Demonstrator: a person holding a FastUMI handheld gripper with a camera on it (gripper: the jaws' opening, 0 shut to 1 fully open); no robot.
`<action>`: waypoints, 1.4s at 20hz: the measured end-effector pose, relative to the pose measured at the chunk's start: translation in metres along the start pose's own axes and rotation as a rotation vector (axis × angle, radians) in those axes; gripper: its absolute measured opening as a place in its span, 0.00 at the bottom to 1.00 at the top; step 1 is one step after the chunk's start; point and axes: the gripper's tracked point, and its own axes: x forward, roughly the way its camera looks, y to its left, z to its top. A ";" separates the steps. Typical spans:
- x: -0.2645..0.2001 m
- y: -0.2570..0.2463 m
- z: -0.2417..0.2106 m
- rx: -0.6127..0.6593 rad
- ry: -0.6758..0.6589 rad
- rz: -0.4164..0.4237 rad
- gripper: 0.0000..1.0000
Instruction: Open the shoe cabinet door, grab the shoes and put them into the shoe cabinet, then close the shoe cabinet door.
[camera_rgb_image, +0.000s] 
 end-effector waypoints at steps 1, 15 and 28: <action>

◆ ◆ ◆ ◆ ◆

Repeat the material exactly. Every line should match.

_Problem solution_:
Demonstrator: a person holding a FastUMI handheld gripper with a camera on it (gripper: the jaws' opening, 0 shut to 1 fully open); no robot.
`<action>`: waypoints, 1.4s at 20hz: the measured end-effector pose, relative to the pose measured at the chunk's start: translation in metres along the start pose's own axes and rotation as a rotation vector (axis × angle, radians) in those axes; gripper: its absolute measured opening as a place in its span, 0.00 at the bottom to 1.00 at the top; step 1 is one step after the chunk's start; point and axes: the gripper's tracked point, and its own axes: x forward, roughly the way its camera looks, y to its left, z to its top. A ";" separates the steps. Typical spans:
- x: -0.2645..0.2001 m
- y: -0.2570..0.2463 m
- z: -0.2417..0.2106 m
- rx: -0.6127..0.6593 rad
- ry: -0.6758..0.6589 rad
- rz: -0.4164..0.4237 rad
- gripper: 0.0000..1.0000
Instruction: Open the shoe cabinet door, grab the shoes and put them into the shoe cabinet, then close the shoe cabinet door.
[camera_rgb_image, +0.000s] 
 end-effector waypoints at steps 1, 15 and 28: <action>

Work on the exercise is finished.